Department of Forensic and Neurodevelopmental Sciences, Institute of Psychiatry, Psychology and Neuroscience, King's College London, London, United Kingdom.
Sackler Institute for Translational Neuroscience, Institute of Psychiatry, Psychology and Neuroscience, King's College London, London, United Kingdom.
PLoS Comput Biol. 2021 Nov 18;17(11):e1009477. doi: 10.1371/journal.pcbi.1009477. eCollection 2021 Nov.

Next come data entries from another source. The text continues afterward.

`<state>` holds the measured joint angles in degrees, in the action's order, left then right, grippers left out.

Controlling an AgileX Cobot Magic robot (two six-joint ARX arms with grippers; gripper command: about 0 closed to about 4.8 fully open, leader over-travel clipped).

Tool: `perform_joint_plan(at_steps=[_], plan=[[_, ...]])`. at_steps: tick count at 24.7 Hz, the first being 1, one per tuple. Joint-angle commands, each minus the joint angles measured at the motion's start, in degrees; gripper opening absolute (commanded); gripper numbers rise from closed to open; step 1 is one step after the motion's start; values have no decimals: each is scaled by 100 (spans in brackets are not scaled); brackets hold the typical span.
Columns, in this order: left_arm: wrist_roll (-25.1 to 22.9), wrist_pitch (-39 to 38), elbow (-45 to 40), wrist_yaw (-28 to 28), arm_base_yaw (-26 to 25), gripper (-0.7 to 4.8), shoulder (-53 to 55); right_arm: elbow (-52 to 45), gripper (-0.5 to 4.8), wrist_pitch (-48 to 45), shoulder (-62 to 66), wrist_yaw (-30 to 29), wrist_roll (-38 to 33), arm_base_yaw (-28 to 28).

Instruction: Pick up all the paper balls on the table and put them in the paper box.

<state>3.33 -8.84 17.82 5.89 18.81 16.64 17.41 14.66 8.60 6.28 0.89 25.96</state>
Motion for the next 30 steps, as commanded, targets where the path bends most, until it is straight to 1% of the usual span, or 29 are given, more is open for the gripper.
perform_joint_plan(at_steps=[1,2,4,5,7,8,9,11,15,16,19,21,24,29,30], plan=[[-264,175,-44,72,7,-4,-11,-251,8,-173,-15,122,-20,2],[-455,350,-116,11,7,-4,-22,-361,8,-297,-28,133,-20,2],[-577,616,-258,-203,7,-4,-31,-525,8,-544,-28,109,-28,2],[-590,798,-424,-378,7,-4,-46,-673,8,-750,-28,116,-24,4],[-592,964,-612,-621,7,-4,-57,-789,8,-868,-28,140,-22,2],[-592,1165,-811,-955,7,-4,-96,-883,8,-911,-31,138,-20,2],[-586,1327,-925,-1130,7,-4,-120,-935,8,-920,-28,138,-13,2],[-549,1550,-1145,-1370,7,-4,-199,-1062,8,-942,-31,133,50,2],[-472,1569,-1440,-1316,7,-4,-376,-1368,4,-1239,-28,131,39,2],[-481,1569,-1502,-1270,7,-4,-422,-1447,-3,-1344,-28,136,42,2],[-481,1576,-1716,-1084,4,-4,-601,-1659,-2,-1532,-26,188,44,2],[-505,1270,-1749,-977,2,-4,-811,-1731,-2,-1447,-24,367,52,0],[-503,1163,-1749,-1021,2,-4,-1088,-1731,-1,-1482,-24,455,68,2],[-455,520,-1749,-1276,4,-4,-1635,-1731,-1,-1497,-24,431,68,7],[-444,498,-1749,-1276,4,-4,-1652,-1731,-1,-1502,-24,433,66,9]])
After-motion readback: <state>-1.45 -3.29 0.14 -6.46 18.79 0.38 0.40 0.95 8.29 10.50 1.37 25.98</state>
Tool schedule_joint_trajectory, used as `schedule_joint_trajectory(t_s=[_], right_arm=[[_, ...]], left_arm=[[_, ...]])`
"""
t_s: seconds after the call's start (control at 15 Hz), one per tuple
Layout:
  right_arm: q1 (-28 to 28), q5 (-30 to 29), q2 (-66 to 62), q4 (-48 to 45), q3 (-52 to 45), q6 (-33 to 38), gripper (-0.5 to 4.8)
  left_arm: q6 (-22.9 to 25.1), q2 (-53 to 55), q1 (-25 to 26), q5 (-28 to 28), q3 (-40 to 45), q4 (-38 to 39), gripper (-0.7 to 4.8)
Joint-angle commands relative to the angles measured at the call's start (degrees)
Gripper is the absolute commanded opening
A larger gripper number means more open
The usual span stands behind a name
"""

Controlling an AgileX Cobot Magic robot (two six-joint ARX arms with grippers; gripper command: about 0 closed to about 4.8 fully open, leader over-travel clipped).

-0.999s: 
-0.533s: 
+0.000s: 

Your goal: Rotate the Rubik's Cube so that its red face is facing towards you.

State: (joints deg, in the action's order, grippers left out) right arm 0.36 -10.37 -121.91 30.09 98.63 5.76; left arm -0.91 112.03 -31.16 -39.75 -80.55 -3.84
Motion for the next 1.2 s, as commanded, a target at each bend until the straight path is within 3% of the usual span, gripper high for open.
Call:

Over the past decade, biomarker discovery has become a key goal in psychiatry to aid in the more reliable diagnosis and prognosis of heterogeneous psychiatric conditions and the development of tailored therapies. Nevertheless, the prevailing statistical approach is still the mean group comparison between "cases" and "controls," which tends to ignore within-group variability. In this educational article, we used empirical data simulations to investigate how effect size, sample size, and the shape of distributions impact the interpretation of mean group differences for biomarker discovery. We then applied these statistical criteria to evaluate biomarker discovery in one area of psychiatric research-autism research. Across the most influential areas of autism research, effect size estimates ranged from small (d = 0.21, anatomical structure) to medium (d = 0.36 electrophysiology, d = 0.5, eye-tracking) to large (d = 1.1 theory of mind). We show that in normal distributions, this translates to approximately 45% to 63% of cases performing within 1 standard deviation (SD) of the typical range, i.e., they do not have a deficit/atypicality in a statistical sense. For a measure to have diagnostic utility as defined by 80% sensitivity and 80% specificity, Cohen's d of 1.66 is required, with still 40% of cases falling within 1 SD. However, in both normal and nonnormal distributions, 1 (skewness) or 2 (platykurtic, bimodal) biologically plausible subgroups may exist despite small or even nonsignificant mean group differences. This conclusion drastically contrasts the way mean group differences are frequently reported. Over 95% of studies omitted the "on average" when summarising their findings in their abstracts ("autistic people have deficits in X"), which can be misleading as it implies that the group-level difference applies to all individuals in that group. We outline practical approaches and steps for researchers to explore mean group comparisons for the discovery of stratification biomarkers.
在过去的十年中,生物标志物的发现已成为精神病学的一个主要目标,以帮助更可靠地诊断和预测异质精神疾病,并开发针对性的治疗方法。然而,目前占主导地位的统计方法仍然是“病例”和“对照”之间的均值组比较,这往往忽略了组内的变异性。在这篇教育文章中,我们使用经验数据模拟来研究效应大小、样本量和分布形状如何影响生物标志物发现中对均值组差异的解释。然后,我们应用这些统计标准来评估精神病学研究领域之一——自闭症研究中的生物标志物发现。在自闭症研究最有影响力的领域中,效应大小估计值从小(d = 0.21,解剖结构)到中(d = 0.36 电生理学,d = 0.5,眼动追踪)到大(d = 1.1 心理理论)不等。我们表明,在正态分布中,这相当于大约 45%到 63%的病例在典型范围内的 1 个标准差内(即,从统计学意义上讲,他们没有缺陷/异常)。对于一项具有 80%灵敏度和 80%特异性的诊断效用的测量,需要 Cohen 的 d 值为 1.66,仍有 40%的病例落在 1 个标准差内。然而,在正态和非正态分布中,尽管均值组差异很小甚至没有统计学意义,但可能存在 1 个(偏度)或 2 个(扁平,双峰)生物学上合理的亚组。这一结论与人们通常报告均值组差异的方式形成鲜明对比。超过 95%的研究在总结其研究结果的摘要中省略了“平均”(“自闭症患者在 X 方面存在缺陷”),这可能会产生误导,因为它意味着组间差异适用于该组中的所有个体。我们概述了研究人员探索分层生物标志物发现的均值组比较的实用方法和步骤。